Sitting in the ground-car on the way to the city’s public house, Andrej leaned back against the padded cradle of the seat and closed his eyes, listening to the pain that was in his heart and mind. Joslire was dead. It had been a mistake to come. It had reminded him, and Joslire was dead all over again, fresh dead, new dead, gone and gone and gone and gone. He’d forgotten how much it hurt. He’d thought he’d put the agony away. There had been the Domitt Prison; he had not had time. Had that been his error? Had he never truly mourned his friend Joslire?
Not a mistake. It was his second chance, to feel the loss as though it was just done and suffer for it without the need to master his emotions and turn his mind to work. “When we arrive,” he said, knowing that Stildyne would be listening, “If you would make the arrangements, Brachi. I can’t face the negotiations now. Convince them.”

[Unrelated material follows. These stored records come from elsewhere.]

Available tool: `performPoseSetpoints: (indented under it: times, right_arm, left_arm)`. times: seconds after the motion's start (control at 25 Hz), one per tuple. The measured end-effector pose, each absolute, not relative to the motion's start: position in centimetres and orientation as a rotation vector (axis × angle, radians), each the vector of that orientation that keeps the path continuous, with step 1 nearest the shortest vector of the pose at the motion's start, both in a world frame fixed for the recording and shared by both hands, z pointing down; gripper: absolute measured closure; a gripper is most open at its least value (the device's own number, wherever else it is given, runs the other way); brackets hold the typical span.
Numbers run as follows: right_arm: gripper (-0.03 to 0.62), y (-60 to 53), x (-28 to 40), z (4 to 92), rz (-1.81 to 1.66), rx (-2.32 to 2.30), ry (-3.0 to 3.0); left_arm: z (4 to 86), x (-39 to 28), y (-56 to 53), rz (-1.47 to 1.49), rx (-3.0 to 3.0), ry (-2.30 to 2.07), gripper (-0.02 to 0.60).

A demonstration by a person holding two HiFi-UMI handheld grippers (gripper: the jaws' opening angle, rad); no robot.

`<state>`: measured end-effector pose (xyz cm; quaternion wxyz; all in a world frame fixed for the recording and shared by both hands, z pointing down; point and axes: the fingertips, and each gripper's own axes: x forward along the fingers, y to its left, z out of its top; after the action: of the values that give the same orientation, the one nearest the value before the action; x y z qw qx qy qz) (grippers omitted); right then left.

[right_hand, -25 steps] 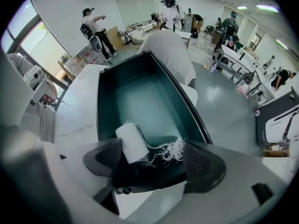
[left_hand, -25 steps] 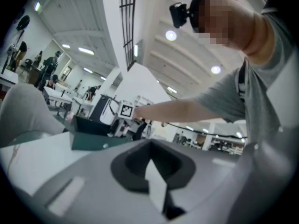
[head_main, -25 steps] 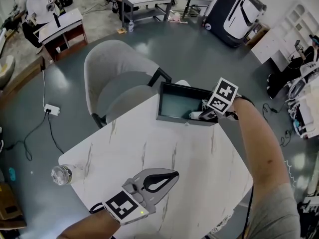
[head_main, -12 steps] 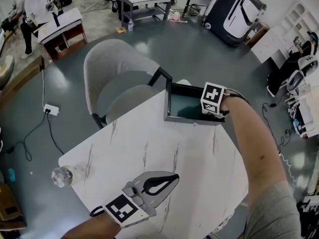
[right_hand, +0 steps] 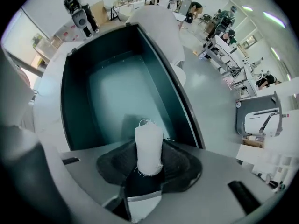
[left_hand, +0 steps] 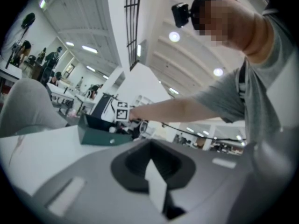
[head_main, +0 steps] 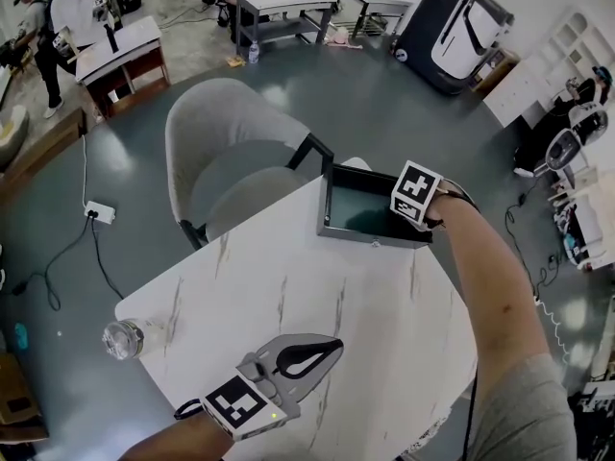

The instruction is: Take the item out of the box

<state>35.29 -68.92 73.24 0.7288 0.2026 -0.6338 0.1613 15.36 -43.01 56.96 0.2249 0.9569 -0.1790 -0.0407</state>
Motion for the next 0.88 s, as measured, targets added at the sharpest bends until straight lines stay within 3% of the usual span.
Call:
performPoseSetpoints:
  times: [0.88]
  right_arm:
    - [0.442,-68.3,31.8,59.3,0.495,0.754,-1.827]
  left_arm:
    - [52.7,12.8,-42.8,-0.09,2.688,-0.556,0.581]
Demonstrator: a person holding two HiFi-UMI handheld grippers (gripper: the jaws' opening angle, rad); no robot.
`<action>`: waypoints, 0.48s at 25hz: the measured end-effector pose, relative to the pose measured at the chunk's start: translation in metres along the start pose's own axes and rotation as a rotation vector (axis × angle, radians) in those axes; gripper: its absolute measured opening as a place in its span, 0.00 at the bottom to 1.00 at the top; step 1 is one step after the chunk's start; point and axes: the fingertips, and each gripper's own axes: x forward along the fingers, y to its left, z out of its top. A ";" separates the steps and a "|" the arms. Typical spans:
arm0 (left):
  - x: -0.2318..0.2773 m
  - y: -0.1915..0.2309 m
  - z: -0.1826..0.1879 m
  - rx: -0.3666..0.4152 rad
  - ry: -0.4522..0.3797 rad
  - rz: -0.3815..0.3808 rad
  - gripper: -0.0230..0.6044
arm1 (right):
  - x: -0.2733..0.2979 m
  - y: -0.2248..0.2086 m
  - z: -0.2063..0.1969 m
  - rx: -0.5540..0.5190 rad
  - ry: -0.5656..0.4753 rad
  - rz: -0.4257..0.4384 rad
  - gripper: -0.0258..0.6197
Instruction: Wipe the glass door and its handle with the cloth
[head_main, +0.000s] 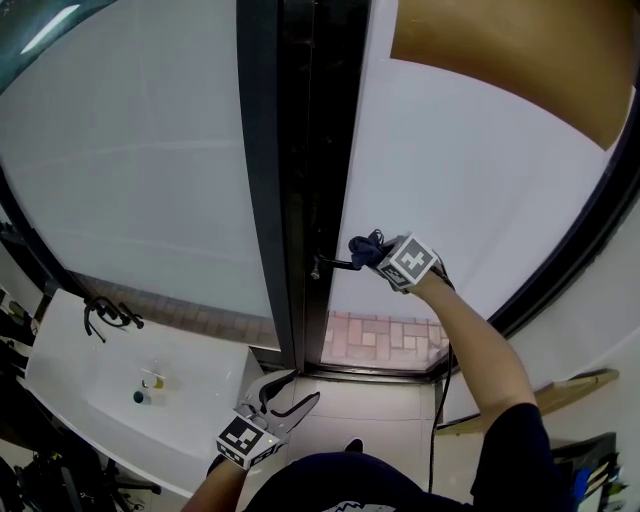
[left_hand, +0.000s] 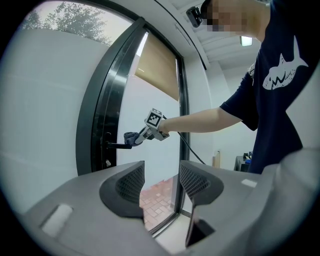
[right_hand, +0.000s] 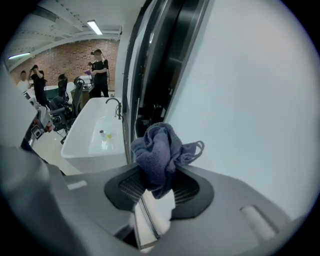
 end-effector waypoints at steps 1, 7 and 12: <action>-0.001 0.000 -0.002 0.000 -0.001 -0.001 0.38 | -0.003 -0.001 0.001 -0.002 -0.015 -0.011 0.24; -0.008 0.000 -0.005 0.004 -0.008 0.018 0.38 | -0.016 0.032 0.068 -0.087 -0.189 0.010 0.24; -0.010 -0.002 -0.004 -0.004 -0.010 0.027 0.38 | 0.020 0.078 0.103 -0.348 -0.164 -0.040 0.24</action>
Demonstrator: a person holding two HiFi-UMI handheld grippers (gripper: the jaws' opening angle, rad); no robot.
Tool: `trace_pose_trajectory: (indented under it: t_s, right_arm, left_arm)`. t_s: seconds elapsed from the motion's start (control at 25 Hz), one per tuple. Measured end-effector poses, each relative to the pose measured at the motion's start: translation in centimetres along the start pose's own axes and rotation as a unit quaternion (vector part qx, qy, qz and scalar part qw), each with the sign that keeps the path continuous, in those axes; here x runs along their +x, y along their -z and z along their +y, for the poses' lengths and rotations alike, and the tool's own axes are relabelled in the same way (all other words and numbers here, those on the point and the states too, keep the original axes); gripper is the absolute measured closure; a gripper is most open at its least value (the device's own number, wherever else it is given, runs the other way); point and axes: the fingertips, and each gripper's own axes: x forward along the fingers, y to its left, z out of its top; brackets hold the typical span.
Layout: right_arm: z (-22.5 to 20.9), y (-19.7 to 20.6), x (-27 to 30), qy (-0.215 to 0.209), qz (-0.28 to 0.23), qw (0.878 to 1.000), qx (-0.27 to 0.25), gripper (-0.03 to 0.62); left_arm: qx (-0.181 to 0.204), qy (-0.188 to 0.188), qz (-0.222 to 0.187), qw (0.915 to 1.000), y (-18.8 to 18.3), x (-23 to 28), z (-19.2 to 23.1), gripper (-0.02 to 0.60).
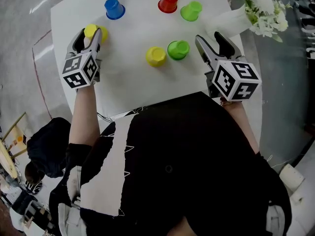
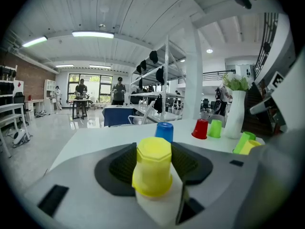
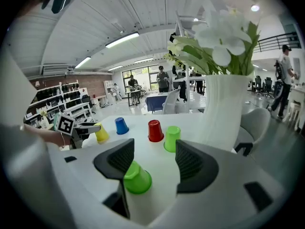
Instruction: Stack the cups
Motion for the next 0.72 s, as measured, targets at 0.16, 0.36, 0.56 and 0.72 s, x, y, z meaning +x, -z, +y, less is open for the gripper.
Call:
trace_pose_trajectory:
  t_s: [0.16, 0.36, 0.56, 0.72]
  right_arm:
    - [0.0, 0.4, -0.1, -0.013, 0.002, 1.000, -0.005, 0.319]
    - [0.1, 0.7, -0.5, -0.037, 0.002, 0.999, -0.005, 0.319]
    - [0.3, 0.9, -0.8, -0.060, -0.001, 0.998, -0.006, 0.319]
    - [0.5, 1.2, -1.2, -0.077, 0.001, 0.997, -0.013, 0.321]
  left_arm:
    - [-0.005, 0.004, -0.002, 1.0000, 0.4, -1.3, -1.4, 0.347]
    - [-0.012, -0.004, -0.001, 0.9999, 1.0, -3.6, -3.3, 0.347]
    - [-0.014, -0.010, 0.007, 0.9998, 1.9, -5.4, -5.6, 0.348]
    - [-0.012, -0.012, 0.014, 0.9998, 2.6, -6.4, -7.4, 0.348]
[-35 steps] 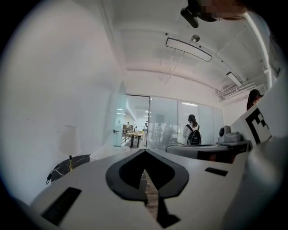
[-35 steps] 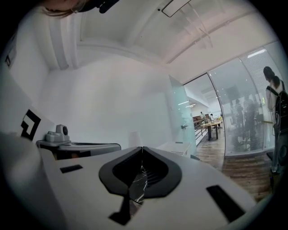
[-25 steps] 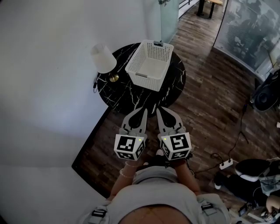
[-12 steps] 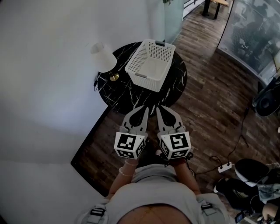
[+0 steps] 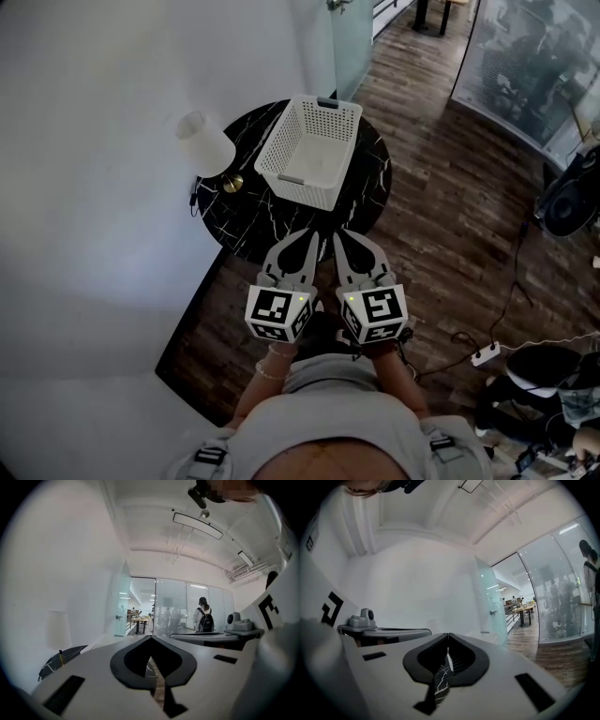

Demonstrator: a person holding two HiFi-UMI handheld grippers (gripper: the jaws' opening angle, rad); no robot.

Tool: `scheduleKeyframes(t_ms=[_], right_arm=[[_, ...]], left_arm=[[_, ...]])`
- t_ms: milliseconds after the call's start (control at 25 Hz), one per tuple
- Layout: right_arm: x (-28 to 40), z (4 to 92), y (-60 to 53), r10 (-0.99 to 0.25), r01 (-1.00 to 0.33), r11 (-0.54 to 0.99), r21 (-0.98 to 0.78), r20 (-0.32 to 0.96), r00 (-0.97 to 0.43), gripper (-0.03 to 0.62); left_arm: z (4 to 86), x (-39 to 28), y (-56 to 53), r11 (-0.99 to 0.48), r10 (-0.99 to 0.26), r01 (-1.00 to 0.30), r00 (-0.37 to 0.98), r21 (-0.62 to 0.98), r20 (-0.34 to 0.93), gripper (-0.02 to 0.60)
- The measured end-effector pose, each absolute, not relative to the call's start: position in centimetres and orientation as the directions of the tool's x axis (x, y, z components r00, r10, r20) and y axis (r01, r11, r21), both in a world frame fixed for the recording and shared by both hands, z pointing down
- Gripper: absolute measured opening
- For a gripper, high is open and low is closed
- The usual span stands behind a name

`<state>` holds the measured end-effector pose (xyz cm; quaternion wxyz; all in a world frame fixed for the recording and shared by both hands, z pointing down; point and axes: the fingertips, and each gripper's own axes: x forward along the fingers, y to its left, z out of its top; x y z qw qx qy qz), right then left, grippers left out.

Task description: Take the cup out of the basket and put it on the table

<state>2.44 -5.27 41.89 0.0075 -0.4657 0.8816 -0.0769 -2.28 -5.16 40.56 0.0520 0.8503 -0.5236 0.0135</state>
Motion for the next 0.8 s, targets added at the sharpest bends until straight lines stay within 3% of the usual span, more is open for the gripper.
scheduleKeyframes(t_ms=[800], right_arm=[[-3.2,41.9,-15.3,-0.878,-0.877,0.465,-0.121,0.067,-0.475,0.011]], left_arm=[[40.6,-8.3,-15.5,-0.532,-0.841,-0.841,0.538,0.096,0.058,0.005]])
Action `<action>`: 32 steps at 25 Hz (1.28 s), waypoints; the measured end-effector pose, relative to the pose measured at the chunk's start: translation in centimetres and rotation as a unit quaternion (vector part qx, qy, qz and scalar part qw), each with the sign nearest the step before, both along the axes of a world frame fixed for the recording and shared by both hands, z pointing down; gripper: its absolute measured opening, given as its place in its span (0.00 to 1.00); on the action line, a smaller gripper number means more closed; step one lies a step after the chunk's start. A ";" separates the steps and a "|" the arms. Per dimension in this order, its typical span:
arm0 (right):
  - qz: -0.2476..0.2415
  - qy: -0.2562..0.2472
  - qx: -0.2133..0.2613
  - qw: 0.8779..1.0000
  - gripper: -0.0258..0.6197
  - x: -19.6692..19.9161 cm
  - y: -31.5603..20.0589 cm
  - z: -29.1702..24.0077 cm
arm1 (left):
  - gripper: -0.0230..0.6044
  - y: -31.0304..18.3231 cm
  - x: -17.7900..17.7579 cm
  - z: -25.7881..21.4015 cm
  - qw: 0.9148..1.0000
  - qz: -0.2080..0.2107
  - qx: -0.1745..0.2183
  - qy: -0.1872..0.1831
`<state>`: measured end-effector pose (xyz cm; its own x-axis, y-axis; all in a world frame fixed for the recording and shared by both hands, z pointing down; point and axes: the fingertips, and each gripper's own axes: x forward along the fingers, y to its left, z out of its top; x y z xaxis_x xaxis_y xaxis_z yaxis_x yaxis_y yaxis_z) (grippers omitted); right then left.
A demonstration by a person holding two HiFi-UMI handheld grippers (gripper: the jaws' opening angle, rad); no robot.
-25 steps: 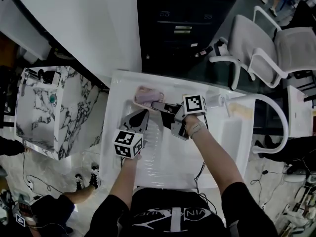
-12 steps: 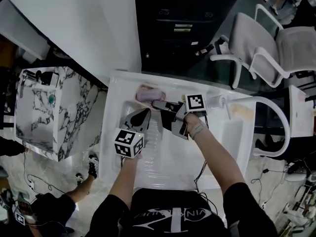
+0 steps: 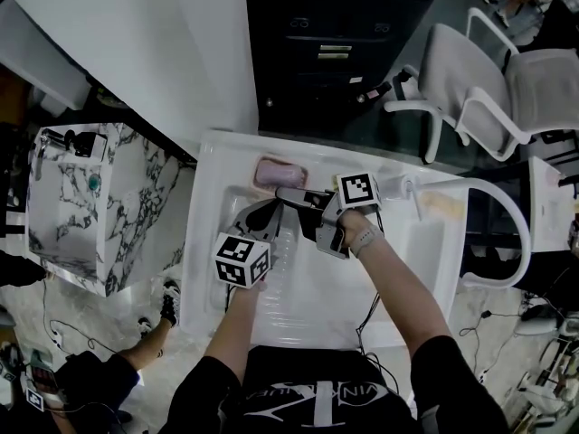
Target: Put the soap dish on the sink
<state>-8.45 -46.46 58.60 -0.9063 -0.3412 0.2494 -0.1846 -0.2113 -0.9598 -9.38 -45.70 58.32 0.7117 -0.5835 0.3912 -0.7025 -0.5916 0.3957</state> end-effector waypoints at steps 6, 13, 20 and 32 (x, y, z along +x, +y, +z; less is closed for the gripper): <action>0.000 0.012 0.003 1.000 0.45 0.2 0.6 0.4 | 0.06 -0.1 0.5 0.3 1.000 0.006 -0.002 -0.006; 0.003 0.007 0.007 1.000 0.46 0.2 1.6 0.5 | 0.06 -0.4 0.8 0.3 1.000 0.001 -0.004 0.003; 0.006 0.021 0.040 0.999 0.46 1.1 2.8 0.5 | 0.06 -0.3 0.9 0.0 1.000 0.003 -0.001 0.004; 0.002 0.067 0.107 0.992 0.25 1.9 4.1 0.0 | 0.06 0.0 -0.1 -0.8 1.000 -0.013 -0.013 0.017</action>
<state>-6.58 -42.38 58.57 -0.8683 -0.4027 0.2897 -0.3139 -0.0062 -0.9494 -9.46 -45.69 57.48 0.7098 -0.5911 0.3831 -0.7032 -0.5627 0.4346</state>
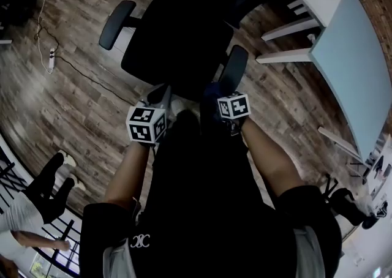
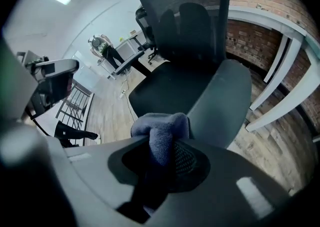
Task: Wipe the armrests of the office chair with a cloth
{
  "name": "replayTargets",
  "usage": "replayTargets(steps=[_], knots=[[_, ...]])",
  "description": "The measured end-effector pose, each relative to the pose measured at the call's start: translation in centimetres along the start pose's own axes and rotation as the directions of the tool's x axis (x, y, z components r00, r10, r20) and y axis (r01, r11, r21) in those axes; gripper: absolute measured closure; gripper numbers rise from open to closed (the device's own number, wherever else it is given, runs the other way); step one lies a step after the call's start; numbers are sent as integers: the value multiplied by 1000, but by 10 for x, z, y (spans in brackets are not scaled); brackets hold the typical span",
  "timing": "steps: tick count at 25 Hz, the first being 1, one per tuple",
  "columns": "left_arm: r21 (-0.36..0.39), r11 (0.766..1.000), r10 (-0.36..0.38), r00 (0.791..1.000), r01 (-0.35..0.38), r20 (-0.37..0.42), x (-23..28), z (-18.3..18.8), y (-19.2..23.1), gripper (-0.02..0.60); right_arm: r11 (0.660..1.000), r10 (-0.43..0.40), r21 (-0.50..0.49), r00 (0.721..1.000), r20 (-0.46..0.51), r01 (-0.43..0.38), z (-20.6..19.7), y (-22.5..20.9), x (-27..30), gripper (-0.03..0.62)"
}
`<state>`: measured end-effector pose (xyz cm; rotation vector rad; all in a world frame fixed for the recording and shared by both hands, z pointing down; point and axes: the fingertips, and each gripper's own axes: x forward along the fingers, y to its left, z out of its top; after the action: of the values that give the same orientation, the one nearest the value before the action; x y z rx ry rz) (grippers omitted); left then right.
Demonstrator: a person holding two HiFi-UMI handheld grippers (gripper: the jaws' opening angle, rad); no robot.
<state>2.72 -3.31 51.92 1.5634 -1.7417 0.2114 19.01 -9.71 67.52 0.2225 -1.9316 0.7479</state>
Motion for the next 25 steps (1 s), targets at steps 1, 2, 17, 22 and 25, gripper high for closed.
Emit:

Arrival at a service house too often caused an uproar, and all manner of misunderstandings founded in his personal notoriety. He was the Ship’s Inquisitor on board the Jurisdiction Fleet Ship Ragnarok; he clearly could not be offered any ordinary accommodation.
Pain-workers would be called for, and if he could convince the house-master that in fact he did not wish to reproduce in his intimate behavior the regrettable activities of his professional life, they were all too ready to conclude that he desired a beating. Once upon a time he had grown so weary of trying to make himself understood that he had agreed, oh, very well; it had not been a successful experiment.